Going down the listing below, print exactly each line from the one with "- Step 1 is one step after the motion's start" up to and including the one with "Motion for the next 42", and skip the rest.
───── MATERIALS PROVIDED
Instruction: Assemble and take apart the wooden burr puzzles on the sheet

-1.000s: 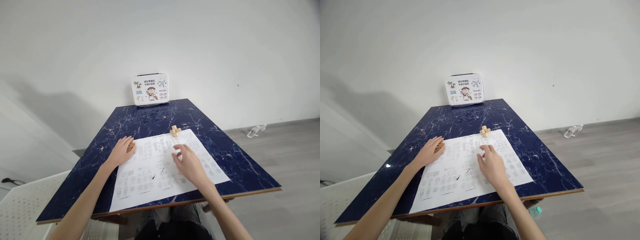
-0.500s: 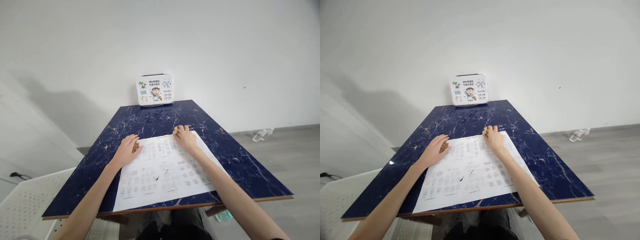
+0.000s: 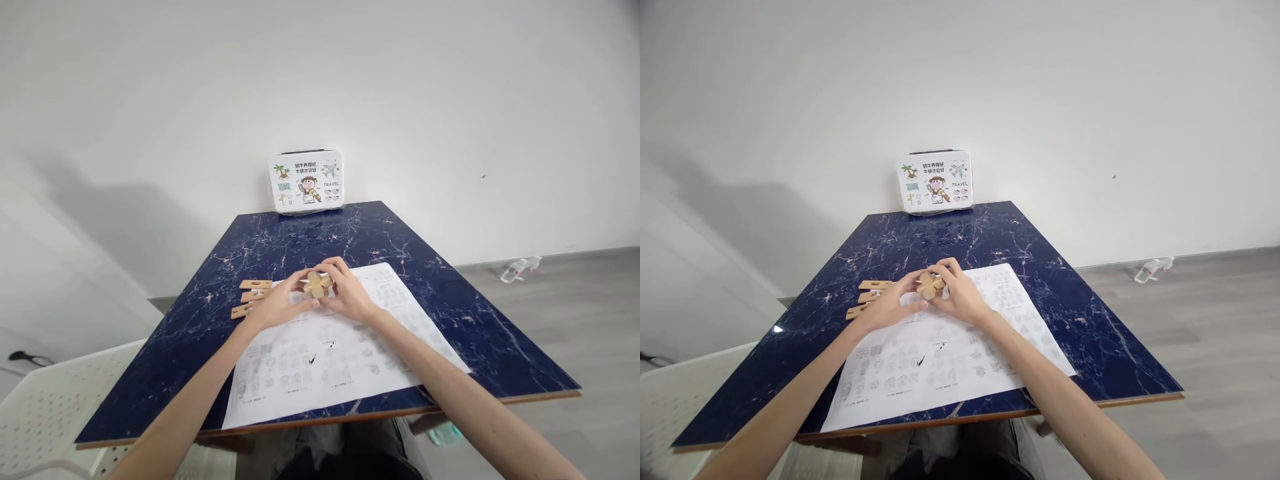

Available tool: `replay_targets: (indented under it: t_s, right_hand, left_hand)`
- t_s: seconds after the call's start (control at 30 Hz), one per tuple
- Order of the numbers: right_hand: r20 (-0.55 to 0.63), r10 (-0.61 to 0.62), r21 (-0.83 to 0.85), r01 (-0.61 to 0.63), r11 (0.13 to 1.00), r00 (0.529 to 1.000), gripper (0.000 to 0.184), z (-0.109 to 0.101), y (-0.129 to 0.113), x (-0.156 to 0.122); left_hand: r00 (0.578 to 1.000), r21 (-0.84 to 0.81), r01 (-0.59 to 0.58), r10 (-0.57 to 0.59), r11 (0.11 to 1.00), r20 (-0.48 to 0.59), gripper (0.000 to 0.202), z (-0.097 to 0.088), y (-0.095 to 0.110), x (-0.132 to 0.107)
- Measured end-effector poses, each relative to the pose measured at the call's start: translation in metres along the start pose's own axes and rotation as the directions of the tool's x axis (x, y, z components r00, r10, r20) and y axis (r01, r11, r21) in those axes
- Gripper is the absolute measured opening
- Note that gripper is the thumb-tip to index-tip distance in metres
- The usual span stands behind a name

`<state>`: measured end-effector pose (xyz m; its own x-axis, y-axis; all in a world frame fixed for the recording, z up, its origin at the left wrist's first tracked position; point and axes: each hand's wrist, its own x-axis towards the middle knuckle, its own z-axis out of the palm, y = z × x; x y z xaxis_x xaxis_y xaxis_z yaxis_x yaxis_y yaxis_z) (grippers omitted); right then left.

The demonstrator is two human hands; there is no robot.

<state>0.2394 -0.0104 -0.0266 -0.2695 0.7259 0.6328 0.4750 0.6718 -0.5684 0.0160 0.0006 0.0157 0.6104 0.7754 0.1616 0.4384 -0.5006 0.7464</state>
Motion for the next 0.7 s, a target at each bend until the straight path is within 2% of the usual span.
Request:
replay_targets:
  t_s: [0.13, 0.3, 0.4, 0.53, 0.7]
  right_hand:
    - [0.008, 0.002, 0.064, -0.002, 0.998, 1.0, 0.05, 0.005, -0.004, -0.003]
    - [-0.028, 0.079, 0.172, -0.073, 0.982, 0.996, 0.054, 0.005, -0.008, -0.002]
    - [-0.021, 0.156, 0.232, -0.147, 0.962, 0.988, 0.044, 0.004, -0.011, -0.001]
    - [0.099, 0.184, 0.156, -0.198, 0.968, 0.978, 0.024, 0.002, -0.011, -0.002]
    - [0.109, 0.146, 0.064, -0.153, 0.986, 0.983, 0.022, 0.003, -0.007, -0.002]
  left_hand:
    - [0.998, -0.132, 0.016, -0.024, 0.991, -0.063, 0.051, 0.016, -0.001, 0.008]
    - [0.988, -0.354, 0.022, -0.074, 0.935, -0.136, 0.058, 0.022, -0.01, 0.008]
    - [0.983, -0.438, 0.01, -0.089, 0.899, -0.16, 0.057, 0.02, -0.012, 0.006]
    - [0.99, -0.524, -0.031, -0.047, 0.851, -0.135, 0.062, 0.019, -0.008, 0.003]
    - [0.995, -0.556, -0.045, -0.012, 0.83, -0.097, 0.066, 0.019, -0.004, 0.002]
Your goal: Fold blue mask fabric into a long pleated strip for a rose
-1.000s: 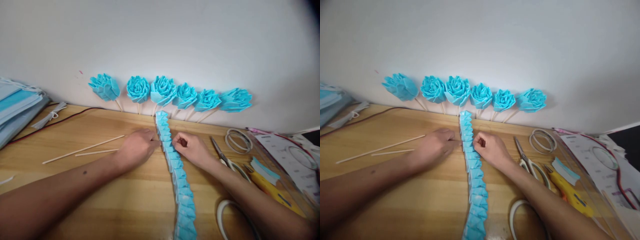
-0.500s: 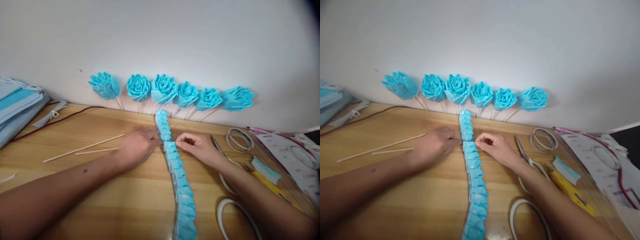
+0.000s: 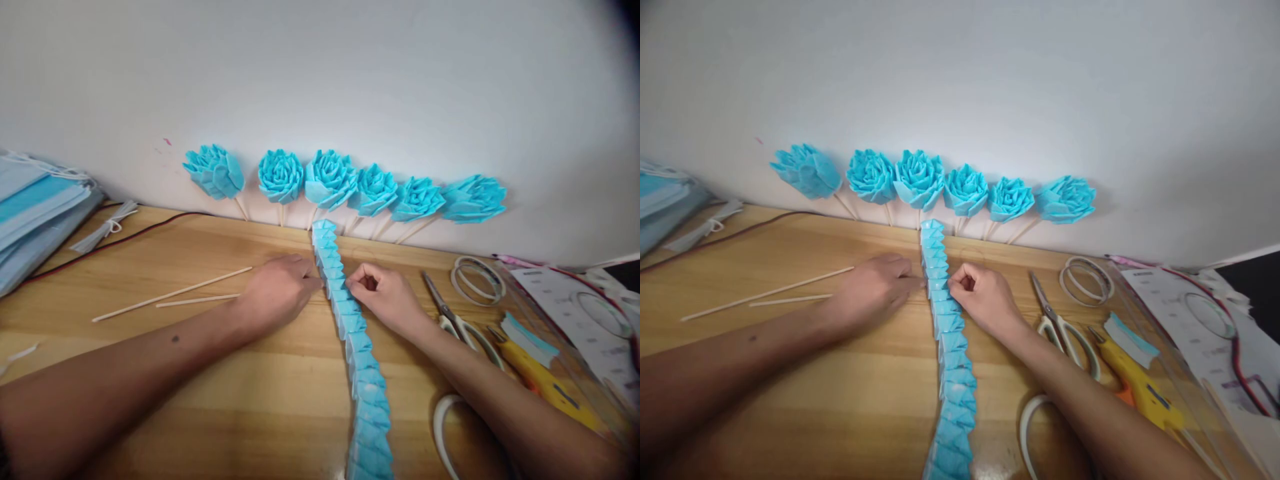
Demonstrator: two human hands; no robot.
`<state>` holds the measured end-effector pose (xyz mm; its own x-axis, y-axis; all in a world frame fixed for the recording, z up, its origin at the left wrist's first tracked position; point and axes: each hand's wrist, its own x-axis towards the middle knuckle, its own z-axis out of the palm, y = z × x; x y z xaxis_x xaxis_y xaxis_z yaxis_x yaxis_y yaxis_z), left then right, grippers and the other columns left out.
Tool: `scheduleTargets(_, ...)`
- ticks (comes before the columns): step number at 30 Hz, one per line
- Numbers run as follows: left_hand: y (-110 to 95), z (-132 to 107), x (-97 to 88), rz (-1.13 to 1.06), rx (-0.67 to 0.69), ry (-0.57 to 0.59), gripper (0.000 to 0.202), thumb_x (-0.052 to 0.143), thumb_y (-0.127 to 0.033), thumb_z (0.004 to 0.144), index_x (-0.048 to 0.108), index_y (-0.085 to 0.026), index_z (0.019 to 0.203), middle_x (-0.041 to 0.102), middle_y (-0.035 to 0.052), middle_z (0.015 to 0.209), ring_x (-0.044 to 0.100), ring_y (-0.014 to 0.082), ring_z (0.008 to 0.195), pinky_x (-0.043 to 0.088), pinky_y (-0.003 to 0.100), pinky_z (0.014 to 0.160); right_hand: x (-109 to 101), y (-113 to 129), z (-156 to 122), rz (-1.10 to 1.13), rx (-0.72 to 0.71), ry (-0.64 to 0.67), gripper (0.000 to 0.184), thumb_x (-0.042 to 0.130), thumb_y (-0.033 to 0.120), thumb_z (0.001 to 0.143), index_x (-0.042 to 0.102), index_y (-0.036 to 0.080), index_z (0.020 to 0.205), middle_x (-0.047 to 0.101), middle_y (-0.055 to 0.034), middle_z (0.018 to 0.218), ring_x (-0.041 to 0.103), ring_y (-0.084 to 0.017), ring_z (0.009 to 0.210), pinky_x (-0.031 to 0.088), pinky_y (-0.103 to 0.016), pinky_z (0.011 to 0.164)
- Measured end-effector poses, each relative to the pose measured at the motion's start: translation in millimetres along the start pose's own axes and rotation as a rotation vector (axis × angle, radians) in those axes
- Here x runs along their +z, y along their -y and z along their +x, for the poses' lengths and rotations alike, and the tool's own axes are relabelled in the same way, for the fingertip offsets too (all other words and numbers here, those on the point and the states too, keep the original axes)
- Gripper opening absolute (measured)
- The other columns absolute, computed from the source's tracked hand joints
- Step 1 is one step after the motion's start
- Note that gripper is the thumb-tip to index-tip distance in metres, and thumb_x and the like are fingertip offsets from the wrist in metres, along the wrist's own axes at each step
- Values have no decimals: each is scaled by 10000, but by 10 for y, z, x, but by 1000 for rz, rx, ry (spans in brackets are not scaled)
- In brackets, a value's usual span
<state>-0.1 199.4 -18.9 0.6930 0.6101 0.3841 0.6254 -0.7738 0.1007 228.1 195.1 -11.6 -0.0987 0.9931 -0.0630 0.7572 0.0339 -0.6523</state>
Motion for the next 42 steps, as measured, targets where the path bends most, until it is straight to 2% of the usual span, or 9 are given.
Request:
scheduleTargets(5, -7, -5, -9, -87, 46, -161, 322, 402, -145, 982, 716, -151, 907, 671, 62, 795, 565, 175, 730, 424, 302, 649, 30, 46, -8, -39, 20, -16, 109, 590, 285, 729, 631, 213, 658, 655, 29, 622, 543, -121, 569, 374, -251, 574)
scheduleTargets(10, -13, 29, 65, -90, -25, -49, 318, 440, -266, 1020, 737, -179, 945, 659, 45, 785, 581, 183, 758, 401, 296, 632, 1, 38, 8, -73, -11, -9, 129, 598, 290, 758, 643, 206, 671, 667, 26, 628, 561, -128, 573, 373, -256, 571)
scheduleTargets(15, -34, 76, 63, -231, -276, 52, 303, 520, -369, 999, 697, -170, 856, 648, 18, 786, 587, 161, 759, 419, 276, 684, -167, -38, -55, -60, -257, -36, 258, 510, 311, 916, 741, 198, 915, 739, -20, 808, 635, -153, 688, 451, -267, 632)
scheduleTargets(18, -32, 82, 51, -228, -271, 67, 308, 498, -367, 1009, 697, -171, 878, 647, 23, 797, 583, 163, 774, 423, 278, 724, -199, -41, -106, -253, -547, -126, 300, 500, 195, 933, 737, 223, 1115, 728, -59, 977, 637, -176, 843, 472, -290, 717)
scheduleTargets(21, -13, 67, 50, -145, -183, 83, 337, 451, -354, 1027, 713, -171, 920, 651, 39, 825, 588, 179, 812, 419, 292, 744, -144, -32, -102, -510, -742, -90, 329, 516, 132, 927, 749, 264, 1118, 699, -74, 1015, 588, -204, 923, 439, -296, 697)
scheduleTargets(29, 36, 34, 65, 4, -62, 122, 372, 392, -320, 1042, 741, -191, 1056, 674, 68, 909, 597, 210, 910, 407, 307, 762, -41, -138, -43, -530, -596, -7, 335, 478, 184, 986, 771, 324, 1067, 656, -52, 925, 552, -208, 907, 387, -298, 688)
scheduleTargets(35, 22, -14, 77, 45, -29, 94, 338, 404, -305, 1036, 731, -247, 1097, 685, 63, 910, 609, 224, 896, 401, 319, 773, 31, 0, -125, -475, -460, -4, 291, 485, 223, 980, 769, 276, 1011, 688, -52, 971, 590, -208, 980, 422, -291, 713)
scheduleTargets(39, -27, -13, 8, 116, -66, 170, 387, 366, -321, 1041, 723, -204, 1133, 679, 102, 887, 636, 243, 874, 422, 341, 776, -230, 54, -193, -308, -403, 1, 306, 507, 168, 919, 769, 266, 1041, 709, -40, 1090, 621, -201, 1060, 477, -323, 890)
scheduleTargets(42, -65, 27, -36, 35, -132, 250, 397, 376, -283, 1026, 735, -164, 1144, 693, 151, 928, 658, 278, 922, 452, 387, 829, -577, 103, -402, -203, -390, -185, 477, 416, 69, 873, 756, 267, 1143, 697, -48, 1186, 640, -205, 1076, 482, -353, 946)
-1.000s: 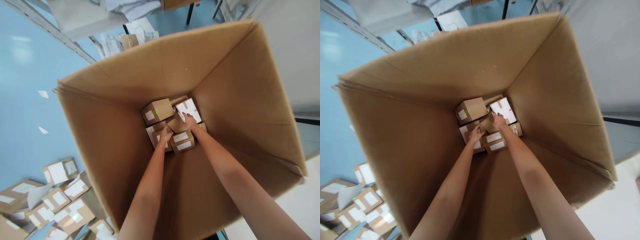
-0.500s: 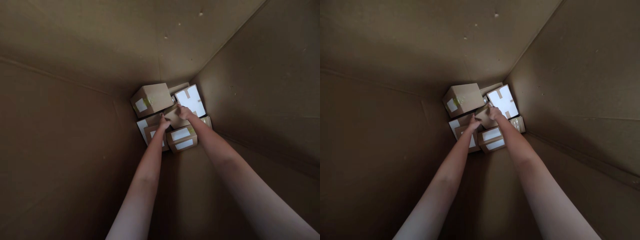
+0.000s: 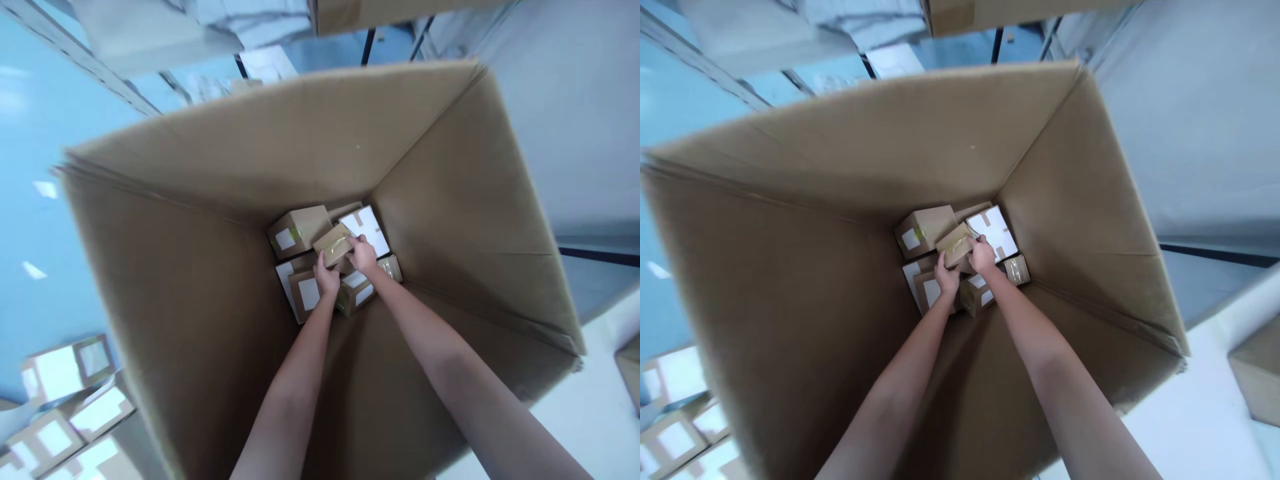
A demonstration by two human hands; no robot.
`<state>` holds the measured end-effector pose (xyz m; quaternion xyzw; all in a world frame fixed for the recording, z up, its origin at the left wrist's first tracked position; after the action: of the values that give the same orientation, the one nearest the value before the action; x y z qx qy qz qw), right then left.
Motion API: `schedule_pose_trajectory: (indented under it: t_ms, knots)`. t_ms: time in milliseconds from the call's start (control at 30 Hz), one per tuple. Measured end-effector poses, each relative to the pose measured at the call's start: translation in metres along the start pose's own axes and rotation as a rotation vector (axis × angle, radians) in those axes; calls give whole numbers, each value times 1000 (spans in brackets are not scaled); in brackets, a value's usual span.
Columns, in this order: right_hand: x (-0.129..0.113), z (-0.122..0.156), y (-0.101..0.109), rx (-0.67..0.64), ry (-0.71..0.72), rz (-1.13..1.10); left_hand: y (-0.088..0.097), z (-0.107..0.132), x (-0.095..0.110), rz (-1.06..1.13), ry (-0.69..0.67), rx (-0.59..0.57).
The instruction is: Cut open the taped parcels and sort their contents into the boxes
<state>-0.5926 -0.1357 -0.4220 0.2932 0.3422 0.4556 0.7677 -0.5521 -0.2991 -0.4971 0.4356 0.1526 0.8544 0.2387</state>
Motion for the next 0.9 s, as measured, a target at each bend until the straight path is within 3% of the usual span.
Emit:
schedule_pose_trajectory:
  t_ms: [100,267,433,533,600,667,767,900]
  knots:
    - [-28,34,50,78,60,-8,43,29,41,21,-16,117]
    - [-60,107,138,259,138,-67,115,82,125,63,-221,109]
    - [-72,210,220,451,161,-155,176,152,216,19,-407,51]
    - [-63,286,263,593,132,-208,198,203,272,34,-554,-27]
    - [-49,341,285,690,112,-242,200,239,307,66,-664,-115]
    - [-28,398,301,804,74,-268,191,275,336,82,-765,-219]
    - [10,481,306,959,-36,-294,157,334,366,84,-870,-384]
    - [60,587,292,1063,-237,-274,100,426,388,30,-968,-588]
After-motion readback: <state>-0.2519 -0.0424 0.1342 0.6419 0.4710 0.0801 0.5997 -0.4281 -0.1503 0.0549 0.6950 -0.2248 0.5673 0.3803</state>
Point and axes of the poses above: each hand's wrist, its own z-axis away from the middle knuckle, its own y-axis out of the back of the hand, x = y × z, the point moved 7 cm from there along -z, towards the middle knuckle, and after that the axes turned 4 degrees about -x, right-handed, at the moved point
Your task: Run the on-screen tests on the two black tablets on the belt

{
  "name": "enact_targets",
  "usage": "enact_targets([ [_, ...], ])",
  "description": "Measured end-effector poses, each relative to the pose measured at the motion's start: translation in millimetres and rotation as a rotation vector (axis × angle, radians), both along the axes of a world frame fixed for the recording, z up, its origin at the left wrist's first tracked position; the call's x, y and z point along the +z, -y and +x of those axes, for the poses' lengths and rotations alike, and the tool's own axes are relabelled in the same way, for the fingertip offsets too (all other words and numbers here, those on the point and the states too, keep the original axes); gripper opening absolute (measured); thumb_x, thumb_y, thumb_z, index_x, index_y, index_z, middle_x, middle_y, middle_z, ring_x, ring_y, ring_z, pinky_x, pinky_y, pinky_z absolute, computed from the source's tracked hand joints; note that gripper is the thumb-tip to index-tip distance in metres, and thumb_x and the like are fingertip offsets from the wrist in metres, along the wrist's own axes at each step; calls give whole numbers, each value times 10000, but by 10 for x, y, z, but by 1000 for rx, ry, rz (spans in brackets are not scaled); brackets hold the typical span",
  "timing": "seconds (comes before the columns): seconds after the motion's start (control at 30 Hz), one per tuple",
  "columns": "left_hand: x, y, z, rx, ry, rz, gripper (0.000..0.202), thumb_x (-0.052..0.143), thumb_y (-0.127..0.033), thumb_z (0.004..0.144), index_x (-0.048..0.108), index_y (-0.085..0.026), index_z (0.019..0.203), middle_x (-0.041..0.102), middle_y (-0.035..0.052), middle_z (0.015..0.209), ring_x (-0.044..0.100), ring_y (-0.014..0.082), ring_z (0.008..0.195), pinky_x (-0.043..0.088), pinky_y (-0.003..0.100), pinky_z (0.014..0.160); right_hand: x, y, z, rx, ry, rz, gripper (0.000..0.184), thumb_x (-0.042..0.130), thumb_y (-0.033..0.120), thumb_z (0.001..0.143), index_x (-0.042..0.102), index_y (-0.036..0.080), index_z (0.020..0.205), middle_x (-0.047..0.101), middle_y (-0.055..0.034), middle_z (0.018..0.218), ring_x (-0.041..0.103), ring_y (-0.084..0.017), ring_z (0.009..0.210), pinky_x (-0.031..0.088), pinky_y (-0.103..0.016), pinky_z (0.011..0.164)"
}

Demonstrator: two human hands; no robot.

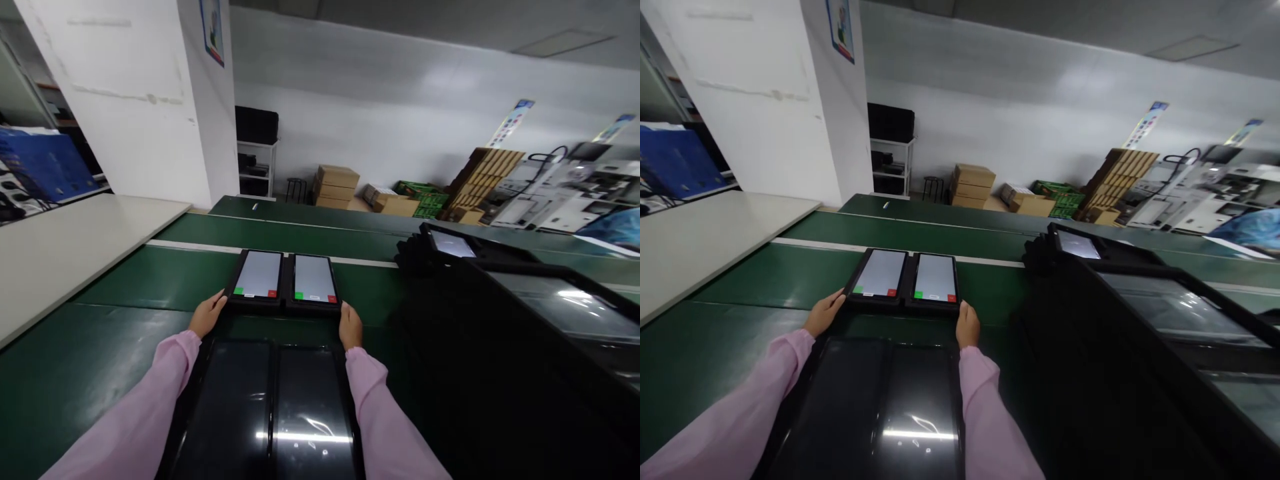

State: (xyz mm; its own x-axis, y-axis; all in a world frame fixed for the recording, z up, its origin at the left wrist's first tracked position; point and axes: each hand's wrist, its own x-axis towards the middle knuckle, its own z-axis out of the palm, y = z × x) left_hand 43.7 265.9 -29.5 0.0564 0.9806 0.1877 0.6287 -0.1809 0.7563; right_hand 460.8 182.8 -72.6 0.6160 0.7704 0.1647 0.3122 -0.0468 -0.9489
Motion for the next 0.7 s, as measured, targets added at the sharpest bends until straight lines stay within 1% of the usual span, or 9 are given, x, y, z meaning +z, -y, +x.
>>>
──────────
> _RESPONSE TO THIS EXERCISE_:
- Step 1 is one step after the motion's start
- Note that gripper is the thumb-tip to index-tip distance in metres, and thumb_x and the like are fingertip offsets from the wrist in metres, along the wrist's own axes at each step
- Values have no decimals: each is scaled by 10000, but by 10 for y, z, x, but by 1000 for rz, rx, ry (spans in brackets are not scaled)
- In brackets, a value's usual span
<state>-0.1 199.4 -18.9 0.6930 0.6101 0.3841 0.6254 -0.7738 0.1007 228.1 195.1 -11.6 -0.0987 0.9931 -0.0630 0.7572 0.0339 -0.6523</state>
Motion for the next 42 steps, as measured, targets where the path bends most, until it is straight to 2% of the usual span, or 9 are given.

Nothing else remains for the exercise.